唇つりあげて静かに笑っていた波多くんの顔真似をすれば目を見開いた顔が動揺したように目を泳がせる。なんだなんだ?視線を追っていけばようやく止まって、その先を見て納得する。いつから知っていたのか謎だけどきっと匂いがしたんだろう。

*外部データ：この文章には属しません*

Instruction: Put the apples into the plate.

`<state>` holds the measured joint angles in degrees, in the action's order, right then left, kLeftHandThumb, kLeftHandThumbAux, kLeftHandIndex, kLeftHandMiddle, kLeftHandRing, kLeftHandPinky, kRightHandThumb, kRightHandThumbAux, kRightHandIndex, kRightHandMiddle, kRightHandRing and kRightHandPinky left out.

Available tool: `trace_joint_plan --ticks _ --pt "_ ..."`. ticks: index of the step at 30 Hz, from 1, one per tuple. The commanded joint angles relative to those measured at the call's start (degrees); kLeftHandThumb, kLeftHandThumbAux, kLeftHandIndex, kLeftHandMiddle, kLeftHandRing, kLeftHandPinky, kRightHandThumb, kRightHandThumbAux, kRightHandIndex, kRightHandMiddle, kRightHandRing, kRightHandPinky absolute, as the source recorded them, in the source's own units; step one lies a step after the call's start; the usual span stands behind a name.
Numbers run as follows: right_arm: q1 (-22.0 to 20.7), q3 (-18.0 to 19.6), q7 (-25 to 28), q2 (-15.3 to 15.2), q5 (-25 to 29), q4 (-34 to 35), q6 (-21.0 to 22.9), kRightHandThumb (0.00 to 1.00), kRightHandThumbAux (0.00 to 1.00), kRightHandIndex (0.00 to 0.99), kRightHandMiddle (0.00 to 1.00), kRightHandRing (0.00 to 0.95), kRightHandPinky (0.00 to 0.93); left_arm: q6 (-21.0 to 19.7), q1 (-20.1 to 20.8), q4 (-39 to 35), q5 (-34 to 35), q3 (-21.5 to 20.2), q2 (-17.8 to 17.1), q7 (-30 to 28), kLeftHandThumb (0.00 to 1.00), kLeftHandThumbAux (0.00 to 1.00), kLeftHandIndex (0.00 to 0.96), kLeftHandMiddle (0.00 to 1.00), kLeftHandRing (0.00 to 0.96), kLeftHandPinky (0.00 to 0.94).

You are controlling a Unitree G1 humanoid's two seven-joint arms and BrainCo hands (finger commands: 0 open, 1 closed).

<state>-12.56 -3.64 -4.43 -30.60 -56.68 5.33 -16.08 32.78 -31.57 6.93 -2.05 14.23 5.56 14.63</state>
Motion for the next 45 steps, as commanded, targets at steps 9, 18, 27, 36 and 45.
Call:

「新商品の苺チョコに気がついたんだねーさすが目ざといなあ。はい、どうぞ!」

今日のために買っておいた新商品の苺チョコを贅沢にも2つあげれば、喜ぶかと思った顔が眉を寄せた。

「あれ?違うの?」
「……」
「じゃあ返して。こんなに美味しそうなチョコを欲しいとも思わないありがとうも言わない人には食べさせない」
「…………サンキュ」
「いだっ!え!?なんで私いま小突かれたの!?人としての優しさ忘れすぎじゃない!?」

抗議を無視して一気に2つ口の中に放り込んで食べてしまった波多くんはそれから返事をしてくれなかった。くっそうこのコミュ障め……!

「佐奈私もチョコ食べたーい」
「もっちろんいいよ!はい、3個あげる!」
「やった、ありがと」
「どういたしまして~」

真奈と一緒にぱくりとチョコを食べればきゅうっと幸せな味。チョコの中のどろりとした苺ソースが口の中に広がって私のテンションは一気に回復だ。なんだかんだいいながら波多くんもチョコがあんまりにも美味しかったからか眉間の皺をなくして眉さえ通常の位置に戻して唇をほんのりつりあげている。

「おいしいねー」
「ほんとそれー」
「……うまい」

3人で食べるチョコは美味しくって新しいお菓子の封を開けるのはすぐだった。
体重が1キロ増えた学園祭2日目、終了。